Assignment >> Please give back word for word the lines of the material below between the line containing "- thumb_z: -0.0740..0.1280" and the line containing "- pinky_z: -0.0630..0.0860", inclusive.
=== Section Start ===
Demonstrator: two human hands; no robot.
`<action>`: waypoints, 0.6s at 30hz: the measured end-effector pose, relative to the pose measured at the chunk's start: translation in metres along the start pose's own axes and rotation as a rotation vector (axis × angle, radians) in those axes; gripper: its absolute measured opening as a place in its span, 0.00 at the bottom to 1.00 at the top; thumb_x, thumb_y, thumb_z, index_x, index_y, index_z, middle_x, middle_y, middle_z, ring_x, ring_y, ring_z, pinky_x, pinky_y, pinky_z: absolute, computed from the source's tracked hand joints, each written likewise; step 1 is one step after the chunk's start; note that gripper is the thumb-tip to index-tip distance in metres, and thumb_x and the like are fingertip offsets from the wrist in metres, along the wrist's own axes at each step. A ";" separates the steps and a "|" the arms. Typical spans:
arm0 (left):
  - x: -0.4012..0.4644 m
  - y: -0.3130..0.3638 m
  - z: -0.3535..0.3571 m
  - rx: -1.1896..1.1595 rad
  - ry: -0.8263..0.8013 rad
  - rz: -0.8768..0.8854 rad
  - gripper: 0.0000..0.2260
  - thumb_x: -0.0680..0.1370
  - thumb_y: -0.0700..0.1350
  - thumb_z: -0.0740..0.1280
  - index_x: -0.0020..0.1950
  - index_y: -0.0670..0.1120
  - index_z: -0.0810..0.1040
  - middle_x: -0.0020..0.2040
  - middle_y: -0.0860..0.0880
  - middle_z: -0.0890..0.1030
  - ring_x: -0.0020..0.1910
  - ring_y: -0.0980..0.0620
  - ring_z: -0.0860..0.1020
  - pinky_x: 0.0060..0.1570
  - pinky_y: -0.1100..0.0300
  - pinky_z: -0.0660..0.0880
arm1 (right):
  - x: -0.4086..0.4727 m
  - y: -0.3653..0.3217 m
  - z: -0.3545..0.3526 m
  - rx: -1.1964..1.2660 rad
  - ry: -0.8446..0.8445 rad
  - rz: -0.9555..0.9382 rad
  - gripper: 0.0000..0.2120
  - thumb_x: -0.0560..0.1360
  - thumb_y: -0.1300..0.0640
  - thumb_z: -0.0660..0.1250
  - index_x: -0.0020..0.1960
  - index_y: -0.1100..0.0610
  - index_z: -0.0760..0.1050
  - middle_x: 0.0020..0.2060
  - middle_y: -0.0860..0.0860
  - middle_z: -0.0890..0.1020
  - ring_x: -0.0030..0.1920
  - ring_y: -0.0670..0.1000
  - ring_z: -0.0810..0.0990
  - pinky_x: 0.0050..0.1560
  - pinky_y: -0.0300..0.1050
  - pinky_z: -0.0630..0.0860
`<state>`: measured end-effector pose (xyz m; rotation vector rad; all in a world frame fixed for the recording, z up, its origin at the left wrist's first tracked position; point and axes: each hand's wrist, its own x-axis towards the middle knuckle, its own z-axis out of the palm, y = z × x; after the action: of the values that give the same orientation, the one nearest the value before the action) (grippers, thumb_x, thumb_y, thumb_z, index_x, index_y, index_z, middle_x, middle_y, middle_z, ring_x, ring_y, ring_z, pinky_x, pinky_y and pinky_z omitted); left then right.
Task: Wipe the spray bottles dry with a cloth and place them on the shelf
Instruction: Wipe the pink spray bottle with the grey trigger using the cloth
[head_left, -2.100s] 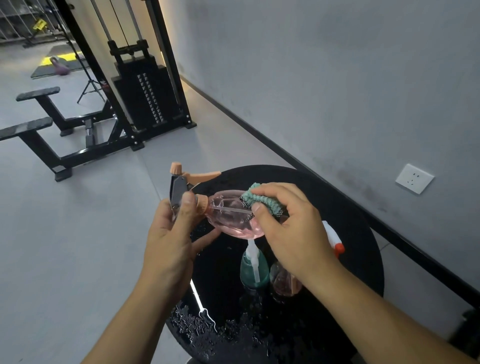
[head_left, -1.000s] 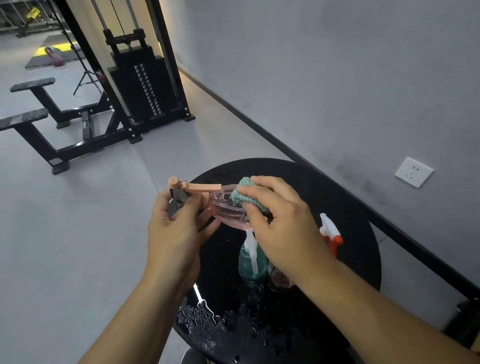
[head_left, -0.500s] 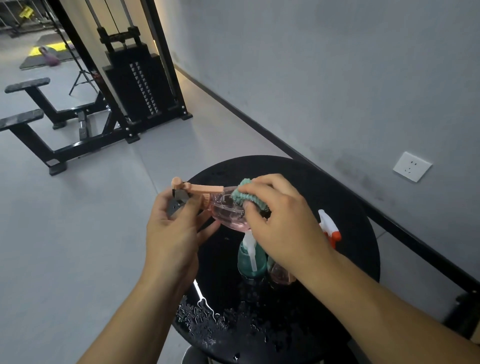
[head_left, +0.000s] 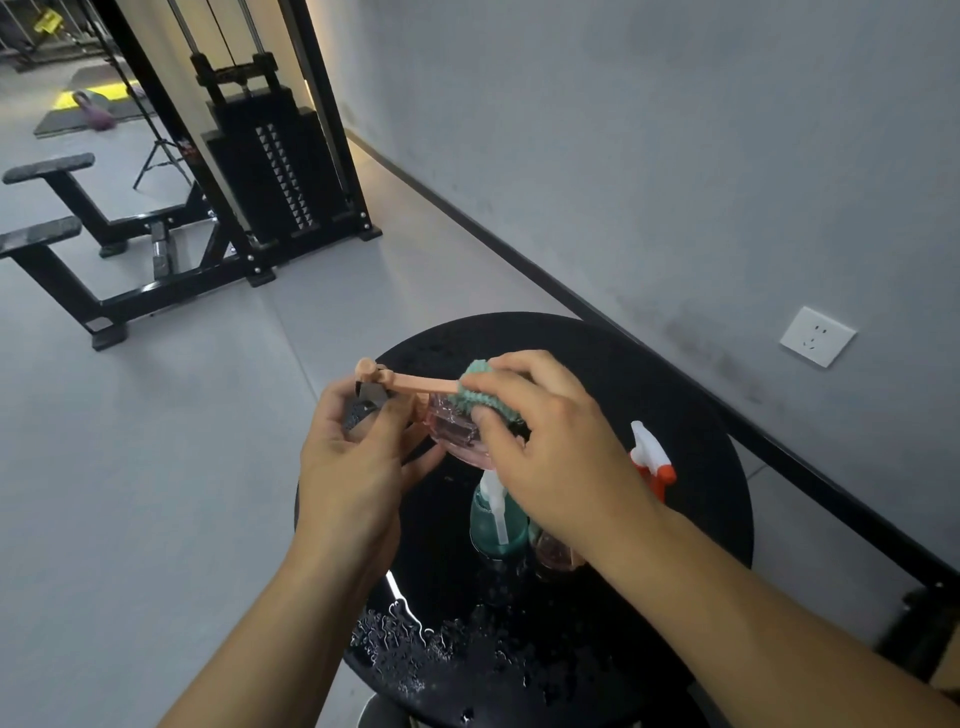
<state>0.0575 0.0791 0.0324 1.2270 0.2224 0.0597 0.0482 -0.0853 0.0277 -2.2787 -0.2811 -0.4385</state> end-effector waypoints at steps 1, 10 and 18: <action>0.000 -0.001 0.000 0.008 -0.005 0.000 0.06 0.83 0.41 0.70 0.59 0.49 0.78 0.43 0.47 0.87 0.46 0.45 0.87 0.48 0.48 0.87 | -0.001 -0.002 0.001 -0.012 -0.016 -0.025 0.14 0.82 0.54 0.66 0.67 0.48 0.79 0.64 0.42 0.73 0.65 0.43 0.71 0.60 0.41 0.80; 0.004 0.001 -0.002 -0.007 0.028 0.003 0.06 0.84 0.40 0.69 0.59 0.49 0.77 0.46 0.46 0.87 0.45 0.46 0.88 0.50 0.45 0.87 | 0.000 0.003 -0.003 0.019 0.013 0.027 0.15 0.82 0.54 0.66 0.67 0.48 0.78 0.63 0.40 0.73 0.65 0.43 0.72 0.59 0.43 0.81; 0.006 0.001 -0.004 0.000 0.060 0.014 0.07 0.84 0.41 0.69 0.61 0.48 0.76 0.52 0.40 0.87 0.56 0.35 0.87 0.54 0.38 0.85 | 0.000 0.006 -0.003 0.031 0.030 0.066 0.14 0.80 0.57 0.65 0.64 0.48 0.79 0.61 0.40 0.73 0.62 0.45 0.75 0.55 0.43 0.83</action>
<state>0.0627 0.0846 0.0311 1.2280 0.2658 0.1091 0.0499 -0.0920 0.0255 -2.2423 -0.1955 -0.4310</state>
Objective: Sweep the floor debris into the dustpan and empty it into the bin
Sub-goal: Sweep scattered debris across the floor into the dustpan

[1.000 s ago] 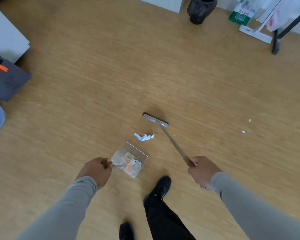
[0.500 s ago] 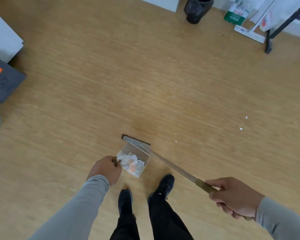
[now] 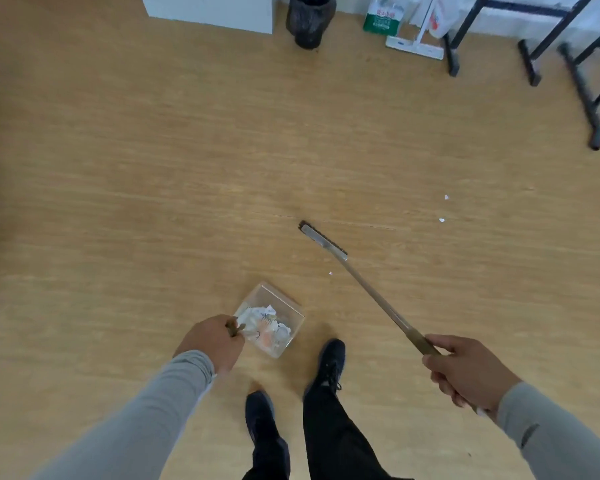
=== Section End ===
Written answer >>
  - thumb_z: -0.0740..0.1280
  - index_x: -0.0020..0.1950
  - index_y: -0.0670..0.1120
  - index_z: -0.0810..0.1040
  - middle_x: -0.0020..0.2040
  - middle_y: -0.0860..0.0880
  - middle_z: -0.0890..0.1030
  - ring_x: -0.0020..0.1910
  - ring_y: -0.0980..0.0620
  - ring_z: -0.0860..0.1020
  - pinky_x: 0.0060..0.1570
  - pinky_y: -0.1100..0.0300
  - pinky_z: -0.0660..0.0880
arm1 (right):
  - x: -0.4086..0.4727 m
  - y: -0.3653..0.3217 m
  - z: -0.3545..0.3526 m
  - rx: -1.1964..1.2660 rad
  - ry: -0.8446..0.8445 rad
  - rz: -0.9555..0.9382 rad
  - gripper: 0.0000..0.2120
  - thumb_x: -0.0560..0.1360
  - thumb_y: -0.1300..0.0640
  - thumb_z: -0.0660..0.1250
  - index_x: -0.0020..0.1960
  - index_y: -0.1100..0.0610
  - index_z: -0.0760..0.1050
  - middle_x: 0.0020..0.2060
  - middle_y: -0.0860..0.0860
  - middle_z: -0.0890..0.1020
  - ring_x: -0.0030..0.1920
  - ring_y: -0.0670..0.1000
  - ring_z: -0.0810..0.0990
  - pinky_x: 0.0050..0.1560
  - pinky_y: -0.0300..0.1050
  - pinky_z: -0.0630..0.0860

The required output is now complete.